● **INSTRUCTIONS TO FOLLOW**:
Beginning with the line that has "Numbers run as" in it, transcribe the listing exactly through its final line, and add nothing.

● **INPUT DATA**:
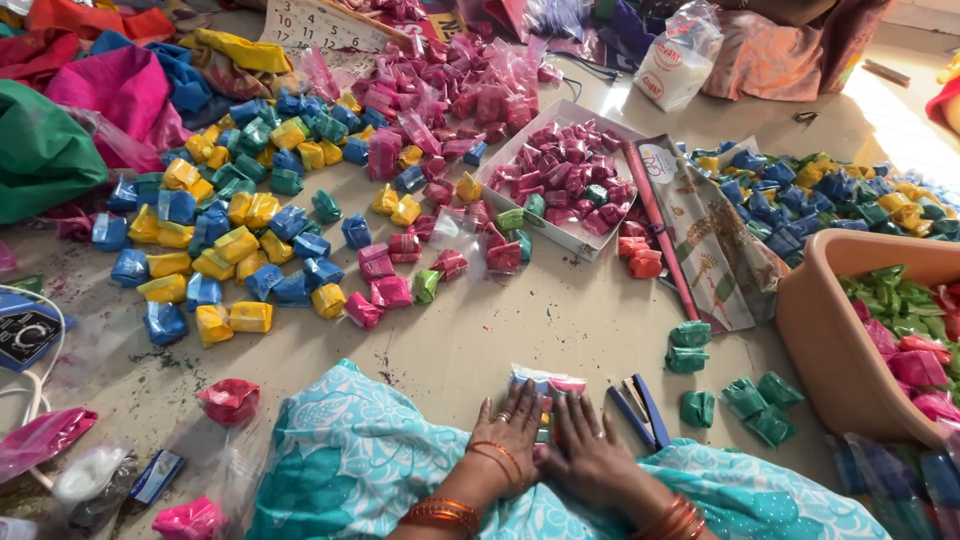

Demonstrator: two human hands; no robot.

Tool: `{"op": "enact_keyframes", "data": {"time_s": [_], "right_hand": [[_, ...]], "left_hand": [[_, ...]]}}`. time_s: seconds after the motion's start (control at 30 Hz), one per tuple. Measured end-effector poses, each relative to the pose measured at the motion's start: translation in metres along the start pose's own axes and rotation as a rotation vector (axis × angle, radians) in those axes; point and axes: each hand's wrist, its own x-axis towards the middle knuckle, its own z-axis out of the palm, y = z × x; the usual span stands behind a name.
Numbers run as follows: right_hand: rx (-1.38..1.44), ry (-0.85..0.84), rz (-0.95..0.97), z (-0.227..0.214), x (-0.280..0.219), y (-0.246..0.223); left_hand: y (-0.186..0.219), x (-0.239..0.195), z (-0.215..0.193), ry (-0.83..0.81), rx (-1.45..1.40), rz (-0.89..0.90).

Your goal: The person bundles and places sorted wrapped products into a plastic bag.

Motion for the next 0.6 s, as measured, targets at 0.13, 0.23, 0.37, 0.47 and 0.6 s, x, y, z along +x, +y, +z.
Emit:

● **RESULT OF THE EXERCISE**:
Numbers run as follows: right_hand: rx (-1.38..1.44), ry (-0.85..0.84), rz (-0.95..0.97), z (-0.227..0.214), x (-0.280..0.219), y (-0.246..0.223); left_hand: y (-0.186..0.219), x (-0.239..0.195), z (-0.215..0.193), ry (-0.83..0.81), rx (-1.45..1.40), rz (-0.89..0.90).

Your goal: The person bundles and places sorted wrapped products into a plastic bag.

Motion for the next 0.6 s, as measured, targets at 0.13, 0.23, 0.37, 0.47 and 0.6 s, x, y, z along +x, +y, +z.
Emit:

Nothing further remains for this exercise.